## [Work instruction]
If a line in the data below contains "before", copy it.

(Stored data entries)
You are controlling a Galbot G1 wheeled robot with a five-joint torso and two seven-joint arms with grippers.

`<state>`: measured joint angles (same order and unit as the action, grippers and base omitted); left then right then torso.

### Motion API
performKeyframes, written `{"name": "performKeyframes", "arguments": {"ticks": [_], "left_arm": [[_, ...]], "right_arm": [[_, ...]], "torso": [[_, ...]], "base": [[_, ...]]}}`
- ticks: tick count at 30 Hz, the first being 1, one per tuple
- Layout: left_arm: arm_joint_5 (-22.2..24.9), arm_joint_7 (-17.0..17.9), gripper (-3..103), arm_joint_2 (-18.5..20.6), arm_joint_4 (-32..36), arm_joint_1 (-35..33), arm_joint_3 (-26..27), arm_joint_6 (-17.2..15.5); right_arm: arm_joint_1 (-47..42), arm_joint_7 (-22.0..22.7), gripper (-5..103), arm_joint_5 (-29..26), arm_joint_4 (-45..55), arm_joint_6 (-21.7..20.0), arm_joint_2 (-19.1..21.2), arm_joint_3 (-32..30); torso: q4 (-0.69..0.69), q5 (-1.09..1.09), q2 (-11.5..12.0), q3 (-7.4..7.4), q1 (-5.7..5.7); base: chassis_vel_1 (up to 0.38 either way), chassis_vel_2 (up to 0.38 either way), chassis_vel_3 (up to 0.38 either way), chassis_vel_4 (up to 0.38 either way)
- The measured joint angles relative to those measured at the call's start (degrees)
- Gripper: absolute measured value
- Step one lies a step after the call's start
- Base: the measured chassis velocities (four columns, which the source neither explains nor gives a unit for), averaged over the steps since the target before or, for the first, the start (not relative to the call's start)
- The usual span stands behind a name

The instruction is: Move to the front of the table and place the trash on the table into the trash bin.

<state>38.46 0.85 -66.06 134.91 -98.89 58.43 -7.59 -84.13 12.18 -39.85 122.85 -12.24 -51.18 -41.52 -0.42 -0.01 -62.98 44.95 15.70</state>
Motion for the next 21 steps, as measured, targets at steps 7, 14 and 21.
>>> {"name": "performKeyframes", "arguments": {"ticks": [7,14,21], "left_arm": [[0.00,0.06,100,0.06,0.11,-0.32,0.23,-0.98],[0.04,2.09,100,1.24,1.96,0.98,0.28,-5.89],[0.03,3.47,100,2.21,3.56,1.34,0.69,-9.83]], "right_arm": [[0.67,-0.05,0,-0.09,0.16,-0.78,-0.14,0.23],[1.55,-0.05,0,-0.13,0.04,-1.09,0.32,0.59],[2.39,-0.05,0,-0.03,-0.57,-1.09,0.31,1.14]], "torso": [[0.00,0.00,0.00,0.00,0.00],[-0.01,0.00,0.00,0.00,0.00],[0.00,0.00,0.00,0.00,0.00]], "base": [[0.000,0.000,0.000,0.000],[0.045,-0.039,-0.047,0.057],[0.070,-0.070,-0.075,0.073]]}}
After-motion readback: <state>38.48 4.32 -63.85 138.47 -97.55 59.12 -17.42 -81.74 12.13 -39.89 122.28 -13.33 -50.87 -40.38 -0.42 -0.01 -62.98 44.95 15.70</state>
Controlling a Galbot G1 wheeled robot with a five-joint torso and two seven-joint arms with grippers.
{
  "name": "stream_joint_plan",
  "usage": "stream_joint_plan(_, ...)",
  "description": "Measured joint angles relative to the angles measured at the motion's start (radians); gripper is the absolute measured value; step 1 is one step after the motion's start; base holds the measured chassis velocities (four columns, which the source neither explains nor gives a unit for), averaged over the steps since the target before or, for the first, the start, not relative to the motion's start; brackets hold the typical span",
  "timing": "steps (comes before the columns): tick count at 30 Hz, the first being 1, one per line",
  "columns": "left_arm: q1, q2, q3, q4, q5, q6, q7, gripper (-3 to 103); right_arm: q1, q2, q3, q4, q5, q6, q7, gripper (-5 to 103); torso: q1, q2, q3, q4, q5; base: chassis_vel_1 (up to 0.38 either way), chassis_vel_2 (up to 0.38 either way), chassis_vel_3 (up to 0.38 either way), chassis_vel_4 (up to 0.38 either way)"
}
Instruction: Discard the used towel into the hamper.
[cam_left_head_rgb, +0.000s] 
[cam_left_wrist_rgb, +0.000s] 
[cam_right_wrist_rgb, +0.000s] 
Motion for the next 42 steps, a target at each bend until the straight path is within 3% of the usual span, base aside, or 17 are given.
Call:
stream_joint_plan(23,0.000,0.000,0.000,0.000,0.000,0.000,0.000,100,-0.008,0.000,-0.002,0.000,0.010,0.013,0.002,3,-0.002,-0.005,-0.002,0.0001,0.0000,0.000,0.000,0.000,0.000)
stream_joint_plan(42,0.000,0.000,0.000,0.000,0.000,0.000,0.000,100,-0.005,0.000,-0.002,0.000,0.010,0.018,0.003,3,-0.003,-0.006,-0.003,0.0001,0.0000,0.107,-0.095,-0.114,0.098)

## [Solution for this problem]
- Base: the measured chassis velocities (four columns, which the source neither explains nor gives a unit for), averaged over the steps since the target before or, for the first, the start (not relative to the call's start)
  "description": "Measured joint angles relative to the angles measured at the motion's start (radians); gripper is the absolute measured value; step 1 is one step after the motion's start; base holds the measured chassis velocities (four columns, which the source neither explains nor gives a unit for), averaged over the steps since the target before or, for the first, the start, not relative to the motion's start; brackets hold the typical span",
  "timing": "steps (comes before the columns): tick count at 30 Hz, the first being 1, one per line",

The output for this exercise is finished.